RyanGreenup / SWA-Project

Github for Social Web Analytics
0 stars 0 forks source link

Projecting Cosine Distance into Euclidean Space #10

Open RyanGreenup opened 4 years ago

RyanGreenup commented 4 years ago

In the tutorial for clustering, section 2.4, MDS was used to project Euclidean Distance into a Euclidean space so that (k) -means could be applied, I’m ok with doing that in theory I just don’t know how many dimensions to pick.

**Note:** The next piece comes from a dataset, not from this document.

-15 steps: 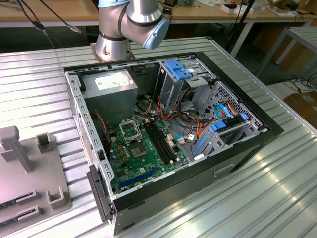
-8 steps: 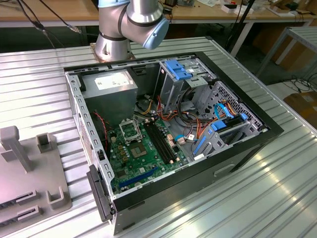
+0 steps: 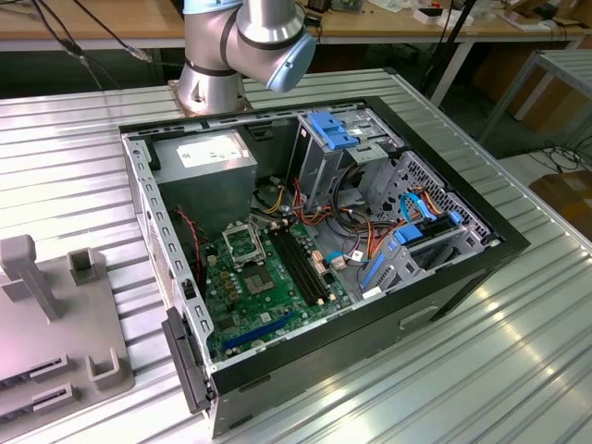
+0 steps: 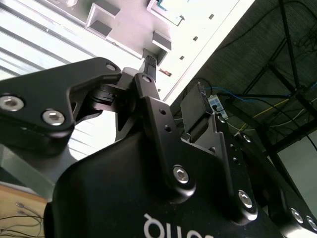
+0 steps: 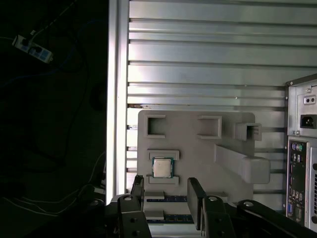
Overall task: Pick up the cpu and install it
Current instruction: 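Pick up the cpu and move it towards the insertion slot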
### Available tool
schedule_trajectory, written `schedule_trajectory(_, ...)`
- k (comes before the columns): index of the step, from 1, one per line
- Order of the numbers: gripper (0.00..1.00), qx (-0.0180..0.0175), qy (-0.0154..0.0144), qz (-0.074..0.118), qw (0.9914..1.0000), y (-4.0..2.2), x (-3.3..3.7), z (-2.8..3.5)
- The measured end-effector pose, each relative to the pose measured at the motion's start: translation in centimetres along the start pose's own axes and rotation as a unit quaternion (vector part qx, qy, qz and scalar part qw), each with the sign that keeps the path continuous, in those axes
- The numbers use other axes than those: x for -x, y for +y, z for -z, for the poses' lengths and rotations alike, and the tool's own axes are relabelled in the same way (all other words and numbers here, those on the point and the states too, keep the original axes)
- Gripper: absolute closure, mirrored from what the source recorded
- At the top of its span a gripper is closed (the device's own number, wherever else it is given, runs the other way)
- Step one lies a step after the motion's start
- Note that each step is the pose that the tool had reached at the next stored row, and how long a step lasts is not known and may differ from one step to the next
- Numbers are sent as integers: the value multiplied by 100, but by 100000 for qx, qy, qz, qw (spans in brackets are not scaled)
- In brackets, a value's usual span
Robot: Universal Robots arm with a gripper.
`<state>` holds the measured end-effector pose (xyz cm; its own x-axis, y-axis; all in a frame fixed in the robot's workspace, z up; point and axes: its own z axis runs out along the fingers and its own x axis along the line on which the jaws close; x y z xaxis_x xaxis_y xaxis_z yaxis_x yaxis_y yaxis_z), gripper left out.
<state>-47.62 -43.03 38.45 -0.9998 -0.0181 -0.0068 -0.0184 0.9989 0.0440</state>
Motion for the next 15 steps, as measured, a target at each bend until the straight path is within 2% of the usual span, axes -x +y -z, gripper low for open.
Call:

For instance in the tutorial the following was provided:

##-----------2.4 K-means with cosine distance----------

norm.tweet.matrix = diag(1/sqrt(rowSums(tweet.matrix^2))) %*% tweet.matrix
## then create the distance matrix
D =dist(norm.tweet.matrix, method = "euclidean")^2/2
#To visualise the clustering, we will use multidimensional 
#scaling to project the data into a 2d space
## perform MDS using 100 dimensions
mds.tweet.matrix <- cmdscale(D, k=100)
n = 5 #we assume elbow bends at 5 clusters  
SSW = rep(0, n)
for (a in 1:n) {
  ## use nstart to reduce the effect of the random initialisation
  set.seed(40)#seed for random number generator to ensure consistency in our results
  K = kmeans(mds.tweet.matrix, a, nstart = 20)
  SSW[a] = K$tot.withinss
}

And the argument k=100 was specified, is there a reason for chooosing 100?

Wouldn't we loose information by not choosing more dimensions, I would expect something like k = ncol(matrix_dtm)-1 and I'm not totally certain why we've chosen this.

I've emailed Dr. D'Souza but does anybody have any input?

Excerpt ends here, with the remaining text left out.